Rights of the data subjects
In relation to the data processing described in this statement, you can exercise the rights under the GDPR (articles 15-21) at any time, including:
receive confirmation of the existence of your personal data and access their content (right of access);
update, modify and/or correct your personal data (right to rectification);
request the cancellation or limitation of the processing of your personal data processed in violation of the law including when the retention is not necessary in relation to the purposes for which the data were collected or otherwise processed (right to be forgotten and right to limitation), without prejudice to a prevailing public interest or a legal obligation of the Company to preserve them;
object to the processing, including profiling (right to object), without prejudice to the existence of an overriding legitimate reason for the Company to continue processing;
revoke consent, where given, to marketing activities;
propose a complaint to the Supervisory Authority (Guarantor for the protection of personal data www.garanteprivacy.it) in the event of a violation of the regulations on the protection of personal data;
receive an electronic copy of the personal data concerning you, to transfer them to yourself or to a different service provider, in the event that the Company carries out the processing of such data on the basis of your consent or on the basis of the circumstance that the processing is necessary for the provision of the services requested by you and the data is processed using automated tools (right to data portability).

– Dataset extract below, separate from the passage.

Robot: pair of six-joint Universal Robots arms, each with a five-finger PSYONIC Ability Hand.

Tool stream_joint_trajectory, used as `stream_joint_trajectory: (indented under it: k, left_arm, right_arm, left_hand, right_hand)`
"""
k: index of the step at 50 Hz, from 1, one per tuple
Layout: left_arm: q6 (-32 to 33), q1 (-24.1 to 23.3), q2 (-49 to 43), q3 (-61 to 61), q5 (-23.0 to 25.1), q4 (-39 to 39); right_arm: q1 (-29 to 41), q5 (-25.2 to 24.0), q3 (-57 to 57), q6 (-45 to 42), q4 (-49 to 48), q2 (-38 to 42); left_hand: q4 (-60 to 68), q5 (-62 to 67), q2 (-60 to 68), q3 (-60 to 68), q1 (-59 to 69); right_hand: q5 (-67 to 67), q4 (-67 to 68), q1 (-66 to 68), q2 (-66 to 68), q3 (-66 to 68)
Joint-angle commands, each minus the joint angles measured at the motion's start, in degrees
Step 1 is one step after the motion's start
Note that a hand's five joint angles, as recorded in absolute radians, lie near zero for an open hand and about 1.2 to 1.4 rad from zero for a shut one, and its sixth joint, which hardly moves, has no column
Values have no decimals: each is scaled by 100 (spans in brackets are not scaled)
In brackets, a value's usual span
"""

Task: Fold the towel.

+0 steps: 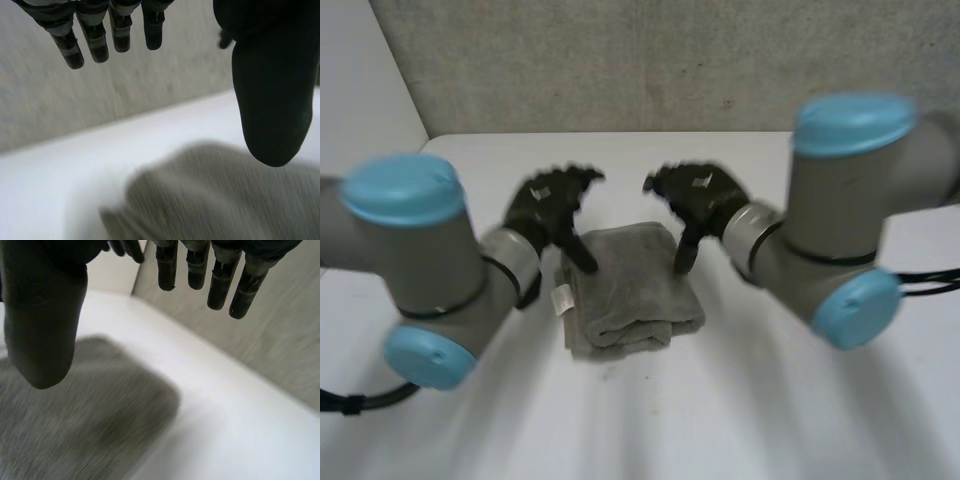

To exercise your rights regarding the protection of personal data at any time and free of charge, you can contact the Data Processor, who can be contacted by sending a request to the address email@example.com, or by sending the communication by post to:
Registered office: via Leone XIII, 14
c.a.: Data Processor
When contacting the Company, please be sure to include your name, email/postal address and/or telephone number(s) to be sure that your request can be handled properly.
Changes and Updates
This information may be subject to changes also as a result of any regulatory changes and/or additions. The changes will be notified to the data subjects and the constantly updated information text will be available on the Platform.